WORK REQUEST -> Leaving out all images, return the entries below exactly.

Data records
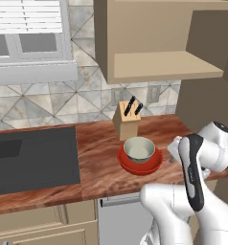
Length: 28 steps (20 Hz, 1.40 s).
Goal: Pick up the bowls on the counter and stack them on top of one another in the open cabinet. Place the smaller bowl on top of the larger bowl.
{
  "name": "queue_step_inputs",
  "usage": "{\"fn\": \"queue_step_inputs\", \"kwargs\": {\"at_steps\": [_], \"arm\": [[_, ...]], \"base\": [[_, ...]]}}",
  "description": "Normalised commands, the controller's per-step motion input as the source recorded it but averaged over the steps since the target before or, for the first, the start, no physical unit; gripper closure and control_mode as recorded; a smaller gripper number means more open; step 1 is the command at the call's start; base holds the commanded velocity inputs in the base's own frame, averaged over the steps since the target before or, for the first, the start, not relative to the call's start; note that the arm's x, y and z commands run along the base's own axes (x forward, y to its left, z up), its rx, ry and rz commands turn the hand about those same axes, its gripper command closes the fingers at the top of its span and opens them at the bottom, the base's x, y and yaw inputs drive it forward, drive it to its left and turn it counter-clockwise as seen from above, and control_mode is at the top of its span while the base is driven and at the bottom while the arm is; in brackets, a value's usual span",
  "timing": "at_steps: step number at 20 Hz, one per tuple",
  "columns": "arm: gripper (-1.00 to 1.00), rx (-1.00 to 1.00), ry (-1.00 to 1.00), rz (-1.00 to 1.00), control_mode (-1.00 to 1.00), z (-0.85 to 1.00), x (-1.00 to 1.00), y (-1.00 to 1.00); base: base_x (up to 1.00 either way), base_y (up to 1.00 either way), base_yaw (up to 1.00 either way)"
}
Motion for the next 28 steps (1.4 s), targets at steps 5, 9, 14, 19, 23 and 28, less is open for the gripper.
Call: {"fn": "queue_step_inputs", "kwargs": {"at_steps": [5,9,14,19,23,28], "arm": [[-1.0,0.0,0.0,0.0,-1.0,-0.04,0.34,-0.12],[-1.0,0.0,0.0,0.0,-1.0,-0.1,0.47,0.0],[-1.0,0.0,0.0,0.0,-1.0,-0.09,0.36,0.0],[-1.0,0.0,0.0,0.0,-1.0,-0.31,0.21,-0.01],[-1.0,0.0,0.0,0.0,-1.0,-0.28,0.16,0.0],[-1.0,0.0,-0.02,0.01,-1.0,-0.17,0.17,0.0]], "base": [[0.0,0.0,0.0],[0.0,0.0,0.0],[0.0,0.0,0.0],[0.0,0.0,0.0],[0.0,0.0,0.0],[0.0,0.0,0.0]]}}
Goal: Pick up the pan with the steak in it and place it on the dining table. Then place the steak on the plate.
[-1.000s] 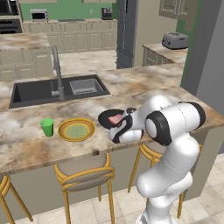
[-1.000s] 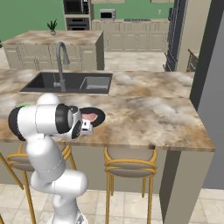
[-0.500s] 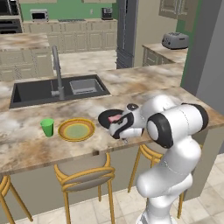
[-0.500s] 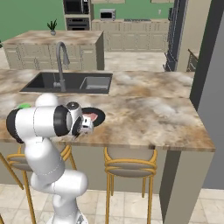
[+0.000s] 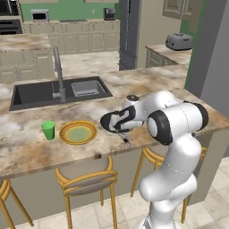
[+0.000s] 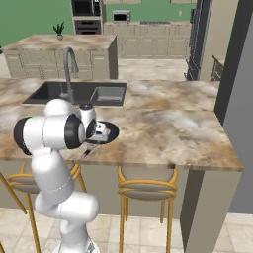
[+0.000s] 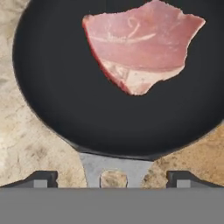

WRITTEN SOLUTION ->
Length: 28 steps (20 Hz, 1.40 s).
Goal: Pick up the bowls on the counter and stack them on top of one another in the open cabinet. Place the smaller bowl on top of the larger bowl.
{
  "name": "queue_step_inputs",
  "usage": "{\"fn\": \"queue_step_inputs\", \"kwargs\": {\"at_steps\": [_], \"arm\": [[_, ...]], \"base\": [[_, ...]]}}",
  "description": "Normalised commands, the controller's per-step motion input as the source recorded it but averaged over the steps since the target before or, for the first, the start, no physical unit; gripper closure and control_mode as recorded; a smaller gripper number means more open; step 1 is the command at the call's start; base holds the commanded velocity inputs in the base's own frame, averaged over the steps since the target before or, for the first, the start, not relative to the call's start; note that the arm's x, y and z commands run along the base's own axes (x forward, y to its left, z up), its rx, ry and rz commands turn the hand about those same axes, its gripper command closes the fingers at the top of its span and opens them at the bottom, the base's x, y and yaw inputs drive it forward, drive it to its left and turn it counter-clockwise as seen from above, and control_mode is at the top of its span while the base is driven and at the bottom while the arm is; in brackets, a value's usual span",
  "timing": "at_steps: step number at 20 Hz, one per tuple",
  "columns": "arm: gripper (-1.00 to 1.00), rx (-1.00 to 1.00), ry (-1.00 to 1.00), rz (-1.00 to 1.00), control_mode (-1.00 to 1.00), z (-0.85 to 1.00), x (-1.00 to 1.00), y (-1.00 to 1.00); base: base_x (up to 1.00 either way), base_y (up to 1.00 either way), base_yaw (up to 1.00 either way)"
}
Motion for the next 28 steps (1.4 s), targets at steps 5, 9, 14, 19, 23 and 28, less is open for the gripper.
Call: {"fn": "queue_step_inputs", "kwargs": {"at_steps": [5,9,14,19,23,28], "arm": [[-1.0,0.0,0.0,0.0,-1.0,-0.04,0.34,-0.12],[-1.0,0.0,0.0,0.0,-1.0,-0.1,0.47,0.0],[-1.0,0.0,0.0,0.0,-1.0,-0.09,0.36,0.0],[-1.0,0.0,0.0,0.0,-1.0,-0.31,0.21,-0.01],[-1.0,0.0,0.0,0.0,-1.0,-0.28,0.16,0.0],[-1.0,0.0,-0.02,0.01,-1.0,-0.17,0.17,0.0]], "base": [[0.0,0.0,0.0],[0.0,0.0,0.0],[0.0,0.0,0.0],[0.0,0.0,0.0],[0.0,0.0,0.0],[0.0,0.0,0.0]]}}
Goal: Pick up the pan with the steak in it and place it on the dining table. Then place the steak on the plate.
[-1.000s] 
[-1.000s] 
[-0.500s] 
[-0.500s] 
[+0.000s] 
[+0.000s] 
[+0.000s] 

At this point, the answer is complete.